**What to produce:**
Instruction for the data below: set down exactly the lines from the line with "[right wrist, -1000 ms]" to the line with "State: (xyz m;", inclusive, and no others.

**Saved entries:**
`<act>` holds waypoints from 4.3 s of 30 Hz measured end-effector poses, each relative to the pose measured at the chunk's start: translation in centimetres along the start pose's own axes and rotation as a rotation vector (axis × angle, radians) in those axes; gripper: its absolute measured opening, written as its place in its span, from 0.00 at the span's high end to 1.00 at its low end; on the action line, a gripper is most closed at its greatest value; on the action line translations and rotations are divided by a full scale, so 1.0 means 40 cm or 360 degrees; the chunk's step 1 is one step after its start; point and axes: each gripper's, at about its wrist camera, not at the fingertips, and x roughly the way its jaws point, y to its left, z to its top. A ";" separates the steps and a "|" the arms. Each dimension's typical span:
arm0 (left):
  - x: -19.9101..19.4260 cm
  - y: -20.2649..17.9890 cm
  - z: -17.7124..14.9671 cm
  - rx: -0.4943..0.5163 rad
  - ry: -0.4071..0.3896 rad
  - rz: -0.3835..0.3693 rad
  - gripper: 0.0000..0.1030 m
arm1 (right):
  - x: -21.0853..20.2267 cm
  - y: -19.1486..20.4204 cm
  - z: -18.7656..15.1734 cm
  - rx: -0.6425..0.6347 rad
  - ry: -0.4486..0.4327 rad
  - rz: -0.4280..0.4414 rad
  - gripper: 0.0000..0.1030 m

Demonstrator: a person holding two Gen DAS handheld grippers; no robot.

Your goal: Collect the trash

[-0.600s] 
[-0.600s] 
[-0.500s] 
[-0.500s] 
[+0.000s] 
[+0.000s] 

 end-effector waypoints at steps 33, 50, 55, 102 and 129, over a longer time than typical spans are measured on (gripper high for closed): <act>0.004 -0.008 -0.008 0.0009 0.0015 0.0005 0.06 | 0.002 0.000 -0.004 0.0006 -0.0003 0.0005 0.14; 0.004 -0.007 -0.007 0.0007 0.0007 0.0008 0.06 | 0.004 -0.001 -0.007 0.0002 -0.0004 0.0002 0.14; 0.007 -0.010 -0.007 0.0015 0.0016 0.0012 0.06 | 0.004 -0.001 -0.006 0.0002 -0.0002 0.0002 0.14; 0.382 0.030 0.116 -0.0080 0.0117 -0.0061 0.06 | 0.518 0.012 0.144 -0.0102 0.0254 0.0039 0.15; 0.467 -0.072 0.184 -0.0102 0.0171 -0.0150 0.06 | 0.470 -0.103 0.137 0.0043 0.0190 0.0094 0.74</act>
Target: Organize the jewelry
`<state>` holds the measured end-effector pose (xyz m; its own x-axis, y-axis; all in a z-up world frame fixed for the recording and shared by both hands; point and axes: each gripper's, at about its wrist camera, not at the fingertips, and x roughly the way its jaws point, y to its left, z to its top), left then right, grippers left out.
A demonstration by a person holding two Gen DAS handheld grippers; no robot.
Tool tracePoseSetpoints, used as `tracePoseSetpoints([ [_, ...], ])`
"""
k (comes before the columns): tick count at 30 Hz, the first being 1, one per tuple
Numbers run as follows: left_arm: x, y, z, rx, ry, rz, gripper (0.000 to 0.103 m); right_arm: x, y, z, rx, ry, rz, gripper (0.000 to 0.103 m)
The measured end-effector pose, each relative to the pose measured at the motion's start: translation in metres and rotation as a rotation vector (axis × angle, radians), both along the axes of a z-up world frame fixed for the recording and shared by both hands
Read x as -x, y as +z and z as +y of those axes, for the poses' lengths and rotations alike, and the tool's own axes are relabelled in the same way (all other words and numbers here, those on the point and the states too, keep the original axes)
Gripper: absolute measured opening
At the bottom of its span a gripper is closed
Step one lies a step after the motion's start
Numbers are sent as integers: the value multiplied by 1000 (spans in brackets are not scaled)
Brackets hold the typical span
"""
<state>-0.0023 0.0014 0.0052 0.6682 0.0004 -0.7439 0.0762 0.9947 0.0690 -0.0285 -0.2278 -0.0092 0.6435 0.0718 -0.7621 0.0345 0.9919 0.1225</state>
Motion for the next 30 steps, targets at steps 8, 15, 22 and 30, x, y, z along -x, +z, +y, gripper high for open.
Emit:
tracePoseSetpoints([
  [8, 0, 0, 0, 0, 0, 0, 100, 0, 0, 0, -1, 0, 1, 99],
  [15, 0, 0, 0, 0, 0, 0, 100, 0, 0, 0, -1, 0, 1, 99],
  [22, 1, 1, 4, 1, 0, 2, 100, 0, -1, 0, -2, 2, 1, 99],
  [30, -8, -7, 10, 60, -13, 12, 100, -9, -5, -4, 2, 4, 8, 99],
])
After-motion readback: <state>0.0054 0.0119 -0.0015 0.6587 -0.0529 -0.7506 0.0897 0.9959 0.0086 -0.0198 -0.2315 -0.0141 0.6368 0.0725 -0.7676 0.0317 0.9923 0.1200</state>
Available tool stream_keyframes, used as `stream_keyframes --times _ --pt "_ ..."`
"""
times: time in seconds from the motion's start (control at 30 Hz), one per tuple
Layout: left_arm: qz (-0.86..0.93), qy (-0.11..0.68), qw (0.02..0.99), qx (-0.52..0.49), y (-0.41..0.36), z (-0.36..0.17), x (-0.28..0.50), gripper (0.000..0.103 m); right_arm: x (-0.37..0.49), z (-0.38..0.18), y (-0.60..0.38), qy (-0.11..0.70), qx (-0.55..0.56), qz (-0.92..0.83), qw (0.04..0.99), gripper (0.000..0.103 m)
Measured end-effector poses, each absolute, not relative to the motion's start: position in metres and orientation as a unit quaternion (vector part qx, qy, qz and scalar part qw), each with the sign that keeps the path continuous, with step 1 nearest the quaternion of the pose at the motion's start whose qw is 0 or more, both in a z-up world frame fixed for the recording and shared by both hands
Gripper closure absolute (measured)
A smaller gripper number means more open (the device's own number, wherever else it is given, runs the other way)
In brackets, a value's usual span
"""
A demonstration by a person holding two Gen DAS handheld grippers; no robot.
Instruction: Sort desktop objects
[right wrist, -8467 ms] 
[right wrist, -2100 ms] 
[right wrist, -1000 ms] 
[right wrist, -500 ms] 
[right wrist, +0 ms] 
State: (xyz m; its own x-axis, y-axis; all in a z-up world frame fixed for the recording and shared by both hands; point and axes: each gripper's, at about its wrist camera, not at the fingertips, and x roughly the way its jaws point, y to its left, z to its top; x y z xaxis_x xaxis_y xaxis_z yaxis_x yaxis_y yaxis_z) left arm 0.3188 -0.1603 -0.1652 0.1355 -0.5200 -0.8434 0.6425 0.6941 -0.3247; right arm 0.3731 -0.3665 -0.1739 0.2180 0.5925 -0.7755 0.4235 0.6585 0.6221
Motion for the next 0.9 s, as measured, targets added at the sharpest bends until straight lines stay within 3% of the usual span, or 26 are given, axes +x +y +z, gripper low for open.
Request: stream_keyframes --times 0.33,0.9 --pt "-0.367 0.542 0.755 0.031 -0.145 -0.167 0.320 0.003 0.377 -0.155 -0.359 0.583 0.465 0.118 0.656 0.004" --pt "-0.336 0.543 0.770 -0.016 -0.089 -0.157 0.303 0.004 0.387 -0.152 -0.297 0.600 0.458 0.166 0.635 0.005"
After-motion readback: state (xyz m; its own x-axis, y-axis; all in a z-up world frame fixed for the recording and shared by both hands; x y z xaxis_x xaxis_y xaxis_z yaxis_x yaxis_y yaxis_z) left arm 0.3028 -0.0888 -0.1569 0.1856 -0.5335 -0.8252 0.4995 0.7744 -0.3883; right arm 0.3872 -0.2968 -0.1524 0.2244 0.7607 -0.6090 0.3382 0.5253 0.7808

**Result of the exercise:**
[right wrist, -1000 ms] 
[right wrist, -500 ms] 
[right wrist, +0 ms] 
State: (xyz m; its own x-axis, y-axis; all in a z-up world frame fixed for the recording and shared by both hands; point and axes: each gripper's, at about its wrist camera, not at the fingertips, and x roughly the way its jaws point, y to its left, z to its top; x y z xaxis_x xaxis_y xaxis_z yaxis_x yaxis_y yaxis_z) left arm 0.3188 -0.1603 -0.1652 0.1355 -0.5200 -0.8434 0.6425 0.6941 -0.3247; right arm 0.3731 -0.3665 -0.1739 0.2180 0.5925 -0.7755 0.4235 0.6585 0.6221

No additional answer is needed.